Copy the lines below that contain "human".

▶ _Given data_
-*-
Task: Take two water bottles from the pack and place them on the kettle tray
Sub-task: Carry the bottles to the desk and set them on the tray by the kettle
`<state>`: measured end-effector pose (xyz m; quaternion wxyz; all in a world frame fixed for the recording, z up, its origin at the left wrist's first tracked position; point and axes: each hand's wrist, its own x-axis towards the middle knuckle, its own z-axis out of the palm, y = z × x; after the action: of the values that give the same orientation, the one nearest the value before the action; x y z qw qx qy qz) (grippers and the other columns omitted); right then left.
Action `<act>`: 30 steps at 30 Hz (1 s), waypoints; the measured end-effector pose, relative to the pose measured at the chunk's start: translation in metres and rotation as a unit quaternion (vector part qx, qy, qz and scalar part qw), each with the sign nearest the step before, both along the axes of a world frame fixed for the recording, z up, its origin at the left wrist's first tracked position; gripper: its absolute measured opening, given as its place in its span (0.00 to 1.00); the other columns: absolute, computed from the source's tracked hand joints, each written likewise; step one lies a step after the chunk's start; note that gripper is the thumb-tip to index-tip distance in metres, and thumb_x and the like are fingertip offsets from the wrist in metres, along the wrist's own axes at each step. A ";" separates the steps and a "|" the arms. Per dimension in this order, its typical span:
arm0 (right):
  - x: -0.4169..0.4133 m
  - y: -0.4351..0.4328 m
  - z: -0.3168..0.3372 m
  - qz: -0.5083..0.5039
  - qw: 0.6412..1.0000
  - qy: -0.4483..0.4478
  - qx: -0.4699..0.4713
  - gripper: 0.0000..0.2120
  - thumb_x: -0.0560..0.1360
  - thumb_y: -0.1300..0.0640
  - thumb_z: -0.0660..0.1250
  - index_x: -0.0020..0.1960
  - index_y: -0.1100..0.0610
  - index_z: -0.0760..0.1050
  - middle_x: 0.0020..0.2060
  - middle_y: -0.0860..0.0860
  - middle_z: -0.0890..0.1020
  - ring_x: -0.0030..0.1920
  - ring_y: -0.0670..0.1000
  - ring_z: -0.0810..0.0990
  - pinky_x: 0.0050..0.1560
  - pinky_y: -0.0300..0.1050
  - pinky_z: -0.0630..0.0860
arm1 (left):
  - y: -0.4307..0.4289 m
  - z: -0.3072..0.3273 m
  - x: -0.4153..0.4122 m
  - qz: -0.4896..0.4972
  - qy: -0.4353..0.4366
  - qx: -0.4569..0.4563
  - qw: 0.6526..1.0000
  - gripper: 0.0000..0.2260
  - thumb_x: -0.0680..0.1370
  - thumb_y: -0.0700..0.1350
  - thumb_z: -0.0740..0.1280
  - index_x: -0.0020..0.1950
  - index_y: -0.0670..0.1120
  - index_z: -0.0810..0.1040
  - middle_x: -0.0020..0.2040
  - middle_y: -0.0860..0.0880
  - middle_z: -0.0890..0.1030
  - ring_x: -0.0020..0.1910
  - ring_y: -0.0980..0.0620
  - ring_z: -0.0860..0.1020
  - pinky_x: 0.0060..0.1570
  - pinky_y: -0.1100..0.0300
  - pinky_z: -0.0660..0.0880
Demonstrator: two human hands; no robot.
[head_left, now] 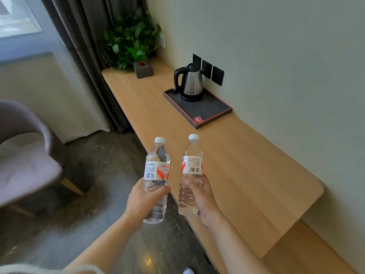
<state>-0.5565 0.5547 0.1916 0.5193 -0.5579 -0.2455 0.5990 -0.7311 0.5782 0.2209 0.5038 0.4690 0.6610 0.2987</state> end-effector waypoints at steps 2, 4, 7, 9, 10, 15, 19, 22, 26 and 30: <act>-0.005 0.029 0.000 -0.001 1.000 -0.008 -0.001 0.27 0.65 0.44 0.79 0.60 0.47 0.73 0.48 0.53 0.87 0.44 0.53 0.88 0.37 0.43 0.82 | 0.033 -0.003 -0.005 -0.011 -0.010 -0.009 1.000 0.17 0.69 0.55 0.78 0.53 0.58 0.76 0.44 0.53 0.86 0.39 0.54 0.86 0.37 0.62 0.79; -0.011 0.056 -0.003 -0.005 1.000 -0.022 -0.009 0.28 0.64 0.42 0.79 0.60 0.46 0.74 0.46 0.49 0.88 0.43 0.51 0.88 0.35 0.40 0.81 | 0.067 -0.009 -0.011 -0.027 -0.025 -0.014 0.999 0.17 0.68 0.55 0.79 0.53 0.57 0.77 0.42 0.55 0.87 0.37 0.55 0.87 0.37 0.60 0.79; -0.024 0.094 -0.006 -0.020 0.999 -0.034 -0.020 0.27 0.65 0.42 0.78 0.61 0.45 0.73 0.44 0.44 0.88 0.42 0.48 0.88 0.34 0.36 0.80 | 0.120 -0.019 -0.023 -0.053 -0.050 -0.018 0.997 0.17 0.67 0.55 0.79 0.52 0.56 0.79 0.42 0.59 0.87 0.37 0.56 0.87 0.37 0.59 0.79; -0.036 0.119 -0.007 -0.039 0.998 -0.041 -0.025 0.27 0.65 0.42 0.78 0.61 0.44 0.73 0.44 0.43 0.88 0.41 0.47 0.88 0.33 0.36 0.80 | 0.159 -0.023 -0.031 -0.081 -0.052 -0.018 0.995 0.18 0.66 0.57 0.79 0.52 0.57 0.79 0.42 0.59 0.87 0.37 0.56 0.87 0.40 0.57 0.79; -0.041 0.129 -0.005 -0.046 0.998 -0.046 -0.027 0.27 0.65 0.42 0.78 0.60 0.44 0.73 0.44 0.44 0.88 0.41 0.47 0.88 0.33 0.37 0.80 | 0.176 -0.024 -0.035 -0.091 -0.053 -0.018 0.994 0.18 0.66 0.57 0.79 0.52 0.57 0.79 0.43 0.58 0.88 0.38 0.55 0.87 0.41 0.56 0.80; -0.062 0.185 0.001 -0.122 0.989 -0.065 -0.049 0.21 0.70 0.50 0.77 0.59 0.47 0.74 0.41 0.47 0.88 0.40 0.51 0.88 0.34 0.43 0.81 | 0.266 -0.016 -0.059 -0.182 -0.067 -0.051 0.980 0.23 0.63 0.59 0.79 0.53 0.54 0.79 0.44 0.51 0.89 0.40 0.52 0.88 0.44 0.52 0.83; -0.069 0.220 0.001 -0.206 0.976 -0.049 -0.051 0.18 0.71 0.52 0.77 0.58 0.48 0.75 0.40 0.52 0.87 0.36 0.51 0.86 0.32 0.44 0.81 | 0.328 -0.008 -0.062 -0.234 -0.060 -0.048 0.969 0.19 0.69 0.51 0.80 0.55 0.54 0.77 0.47 0.50 0.87 0.43 0.51 0.86 0.40 0.59 0.79; -0.067 0.242 0.000 -0.254 0.965 -0.036 -0.049 0.17 0.72 0.52 0.76 0.57 0.49 0.75 0.38 0.53 0.86 0.34 0.51 0.85 0.32 0.44 0.81 | 0.366 -0.003 -0.045 -0.274 -0.069 -0.050 0.958 0.18 0.71 0.45 0.78 0.58 0.47 0.78 0.46 0.44 0.86 0.39 0.50 0.86 0.35 0.60 0.80; -0.046 0.277 -0.005 -0.300 0.952 -0.027 -0.044 0.16 0.74 0.57 0.74 0.59 0.54 0.73 0.36 0.58 0.83 0.31 0.55 0.81 0.32 0.46 0.81 | 0.415 0.001 -0.006 -0.328 -0.054 -0.032 0.943 0.15 0.72 0.42 0.77 0.56 0.43 0.79 0.43 0.41 0.85 0.35 0.50 0.84 0.35 0.58 0.81; -0.009 0.314 -0.017 -0.338 0.941 -0.006 -0.030 0.14 0.74 0.56 0.74 0.57 0.50 0.74 0.35 0.54 0.83 0.33 0.55 0.82 0.34 0.47 0.81 | 0.459 -0.005 0.043 -0.374 -0.022 -0.017 0.927 0.14 0.68 0.45 0.78 0.51 0.43 0.82 0.38 0.46 0.86 0.37 0.48 0.84 0.41 0.52 0.82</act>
<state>-0.5651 0.8688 0.1744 0.6726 -0.6269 -0.0279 0.3921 -0.6886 1.0371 0.2154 0.6011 0.6669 0.4316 0.0876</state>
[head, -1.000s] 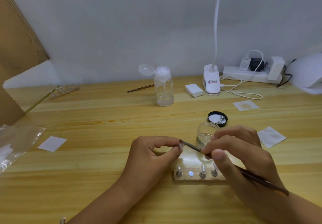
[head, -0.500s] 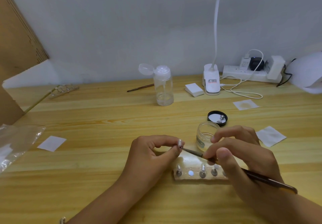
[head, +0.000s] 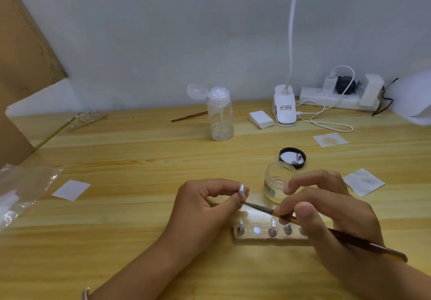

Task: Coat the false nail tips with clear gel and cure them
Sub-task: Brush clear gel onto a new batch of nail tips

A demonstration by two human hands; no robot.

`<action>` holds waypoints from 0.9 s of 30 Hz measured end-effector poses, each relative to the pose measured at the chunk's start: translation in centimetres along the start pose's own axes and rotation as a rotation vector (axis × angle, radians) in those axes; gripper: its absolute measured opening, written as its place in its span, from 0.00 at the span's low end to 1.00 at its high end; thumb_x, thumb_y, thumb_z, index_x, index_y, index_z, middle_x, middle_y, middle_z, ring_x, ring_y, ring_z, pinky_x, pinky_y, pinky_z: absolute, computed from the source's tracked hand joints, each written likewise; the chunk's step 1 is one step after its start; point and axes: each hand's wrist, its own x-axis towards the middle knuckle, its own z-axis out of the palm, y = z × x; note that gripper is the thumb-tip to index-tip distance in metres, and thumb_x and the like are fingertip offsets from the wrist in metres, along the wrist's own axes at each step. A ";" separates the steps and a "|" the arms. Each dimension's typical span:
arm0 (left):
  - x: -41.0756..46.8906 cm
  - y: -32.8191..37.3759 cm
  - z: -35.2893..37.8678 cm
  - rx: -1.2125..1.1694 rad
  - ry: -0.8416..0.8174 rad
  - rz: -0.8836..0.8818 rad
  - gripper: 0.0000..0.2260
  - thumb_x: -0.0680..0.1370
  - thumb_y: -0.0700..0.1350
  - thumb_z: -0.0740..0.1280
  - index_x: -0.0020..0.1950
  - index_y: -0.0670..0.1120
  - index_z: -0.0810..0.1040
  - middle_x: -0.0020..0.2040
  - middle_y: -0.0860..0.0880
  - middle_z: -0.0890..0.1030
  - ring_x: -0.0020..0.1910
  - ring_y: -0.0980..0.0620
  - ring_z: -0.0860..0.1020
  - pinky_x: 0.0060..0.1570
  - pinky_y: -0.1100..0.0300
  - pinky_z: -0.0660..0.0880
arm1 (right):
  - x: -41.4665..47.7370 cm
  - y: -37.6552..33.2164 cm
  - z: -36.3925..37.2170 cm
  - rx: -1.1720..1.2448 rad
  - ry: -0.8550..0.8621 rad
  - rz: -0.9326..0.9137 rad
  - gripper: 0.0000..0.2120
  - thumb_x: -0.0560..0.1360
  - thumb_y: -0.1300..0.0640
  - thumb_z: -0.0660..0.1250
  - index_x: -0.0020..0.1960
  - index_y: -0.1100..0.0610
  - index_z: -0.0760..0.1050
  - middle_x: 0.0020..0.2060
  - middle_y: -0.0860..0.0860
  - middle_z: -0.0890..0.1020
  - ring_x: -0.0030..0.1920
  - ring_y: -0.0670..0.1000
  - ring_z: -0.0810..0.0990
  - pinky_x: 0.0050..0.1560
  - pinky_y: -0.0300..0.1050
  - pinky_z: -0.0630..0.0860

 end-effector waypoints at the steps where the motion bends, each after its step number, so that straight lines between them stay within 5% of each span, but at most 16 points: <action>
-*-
▶ _Solution_
Demonstrator: two human hands; no robot.
A demonstration by two human hands; no robot.

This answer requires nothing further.